▶ [TO DO]
Give back all of the data exactly. Leave nothing out.

▶ [MATERIAL PROVIDED]
■ ■ ■ ■ ■ ■ ■

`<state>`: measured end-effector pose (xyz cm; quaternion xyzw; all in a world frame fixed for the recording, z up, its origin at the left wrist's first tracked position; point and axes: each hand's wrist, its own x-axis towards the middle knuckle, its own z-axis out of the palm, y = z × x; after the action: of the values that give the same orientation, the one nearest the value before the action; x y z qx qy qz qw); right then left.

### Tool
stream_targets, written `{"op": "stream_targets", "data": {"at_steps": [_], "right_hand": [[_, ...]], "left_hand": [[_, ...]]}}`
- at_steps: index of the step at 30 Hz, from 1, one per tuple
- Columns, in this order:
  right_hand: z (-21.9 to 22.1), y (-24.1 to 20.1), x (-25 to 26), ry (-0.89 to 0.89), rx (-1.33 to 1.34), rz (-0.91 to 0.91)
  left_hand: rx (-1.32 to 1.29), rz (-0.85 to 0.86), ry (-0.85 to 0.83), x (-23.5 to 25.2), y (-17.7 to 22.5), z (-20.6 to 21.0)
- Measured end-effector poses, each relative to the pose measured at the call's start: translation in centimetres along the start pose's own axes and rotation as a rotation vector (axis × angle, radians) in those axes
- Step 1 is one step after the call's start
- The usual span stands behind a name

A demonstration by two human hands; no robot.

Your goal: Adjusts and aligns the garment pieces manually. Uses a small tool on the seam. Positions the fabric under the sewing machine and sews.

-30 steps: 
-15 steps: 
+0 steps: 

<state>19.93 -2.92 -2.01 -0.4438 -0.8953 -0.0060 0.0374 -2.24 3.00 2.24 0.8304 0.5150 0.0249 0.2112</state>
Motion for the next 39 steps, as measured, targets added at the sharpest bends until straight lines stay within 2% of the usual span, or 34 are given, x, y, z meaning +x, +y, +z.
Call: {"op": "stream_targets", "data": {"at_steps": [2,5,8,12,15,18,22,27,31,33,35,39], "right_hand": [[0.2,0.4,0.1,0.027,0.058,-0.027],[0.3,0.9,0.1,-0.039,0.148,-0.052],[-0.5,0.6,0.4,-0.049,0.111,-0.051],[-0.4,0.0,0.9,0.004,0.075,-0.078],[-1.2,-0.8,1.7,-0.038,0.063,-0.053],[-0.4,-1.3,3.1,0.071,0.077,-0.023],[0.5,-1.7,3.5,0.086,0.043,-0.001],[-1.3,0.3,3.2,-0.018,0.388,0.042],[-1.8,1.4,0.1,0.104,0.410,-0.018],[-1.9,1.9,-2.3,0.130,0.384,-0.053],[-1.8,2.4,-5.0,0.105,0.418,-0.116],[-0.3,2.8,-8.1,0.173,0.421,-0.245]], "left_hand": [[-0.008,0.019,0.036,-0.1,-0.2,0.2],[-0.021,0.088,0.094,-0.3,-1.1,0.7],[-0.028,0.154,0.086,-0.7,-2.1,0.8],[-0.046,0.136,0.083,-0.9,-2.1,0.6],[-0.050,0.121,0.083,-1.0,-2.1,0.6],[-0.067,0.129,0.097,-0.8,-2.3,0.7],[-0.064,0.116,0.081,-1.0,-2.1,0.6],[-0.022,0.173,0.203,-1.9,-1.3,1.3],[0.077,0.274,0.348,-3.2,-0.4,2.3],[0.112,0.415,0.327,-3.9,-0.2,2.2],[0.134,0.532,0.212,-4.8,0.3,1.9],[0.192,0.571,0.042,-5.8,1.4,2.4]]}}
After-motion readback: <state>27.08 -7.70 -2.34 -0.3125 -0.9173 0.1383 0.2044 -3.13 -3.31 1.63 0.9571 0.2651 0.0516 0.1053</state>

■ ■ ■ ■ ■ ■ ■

▶ [YOUR RESPONSE]
`<state>`: measured end-effector pose (xyz cm; quaternion xyzw; all in a world frame fixed for the recording, z up, its origin at the left wrist's first tracked position; point and axes: each hand's wrist, its own x-axis towards the middle knuckle, its own z-axis out of the palm, y = z × x; after the action: of the values that give the same orientation, the one nearest the value before the action; x y z qx qy qz qw); right then left.

### Tool
stream_targets, written `{"op": "stream_targets", "data": {"at_steps": [_], "right_hand": [[_, ...]], "left_hand": [[_, ...]]}}`
- at_steps: index of the step at 30 Hz, from 1, one per tuple
- Columns, in this order:
  right_hand: z (-21.9 to 22.1), y (-24.1 to 20.1), x (-25 to 26), ry (-0.89 to 0.89), rx (-1.33 to 1.34), rz (-0.91 to 0.91)
  left_hand: rx (-1.32 to 1.29), rz (-0.85 to 0.86), ry (-0.85 to 0.83), x (-23.5 to 25.2), y (-17.7 to 22.5), z (-20.6 to 21.0)
- Measured end-effector poses, each relative to the pose measured at the call's start: translation in centimetres along the start pose's own axes and rotation as a rotation vector (axis × angle, radians) in those axes
- Step 1 is one step after the call's start
- The usual span stands behind a name

A demonstration by two human hands; no robot.

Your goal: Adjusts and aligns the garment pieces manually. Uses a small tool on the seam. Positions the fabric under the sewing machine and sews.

-30 steps: 
-15 steps: 
+0 steps: 

<state>19.93 -2.92 -2.01 -0.4438 -0.8953 -0.0060 0.0374 -2.24 3.00 2.24 0.8304 0.5150 0.0249 0.2112</state>
Motion for the next 39 steps, as measured, targets added at the sharpest bends until straight lines stay within 2% of the usual span, or 34 are given, x, y, z meaning +x, +y, +z.
Call: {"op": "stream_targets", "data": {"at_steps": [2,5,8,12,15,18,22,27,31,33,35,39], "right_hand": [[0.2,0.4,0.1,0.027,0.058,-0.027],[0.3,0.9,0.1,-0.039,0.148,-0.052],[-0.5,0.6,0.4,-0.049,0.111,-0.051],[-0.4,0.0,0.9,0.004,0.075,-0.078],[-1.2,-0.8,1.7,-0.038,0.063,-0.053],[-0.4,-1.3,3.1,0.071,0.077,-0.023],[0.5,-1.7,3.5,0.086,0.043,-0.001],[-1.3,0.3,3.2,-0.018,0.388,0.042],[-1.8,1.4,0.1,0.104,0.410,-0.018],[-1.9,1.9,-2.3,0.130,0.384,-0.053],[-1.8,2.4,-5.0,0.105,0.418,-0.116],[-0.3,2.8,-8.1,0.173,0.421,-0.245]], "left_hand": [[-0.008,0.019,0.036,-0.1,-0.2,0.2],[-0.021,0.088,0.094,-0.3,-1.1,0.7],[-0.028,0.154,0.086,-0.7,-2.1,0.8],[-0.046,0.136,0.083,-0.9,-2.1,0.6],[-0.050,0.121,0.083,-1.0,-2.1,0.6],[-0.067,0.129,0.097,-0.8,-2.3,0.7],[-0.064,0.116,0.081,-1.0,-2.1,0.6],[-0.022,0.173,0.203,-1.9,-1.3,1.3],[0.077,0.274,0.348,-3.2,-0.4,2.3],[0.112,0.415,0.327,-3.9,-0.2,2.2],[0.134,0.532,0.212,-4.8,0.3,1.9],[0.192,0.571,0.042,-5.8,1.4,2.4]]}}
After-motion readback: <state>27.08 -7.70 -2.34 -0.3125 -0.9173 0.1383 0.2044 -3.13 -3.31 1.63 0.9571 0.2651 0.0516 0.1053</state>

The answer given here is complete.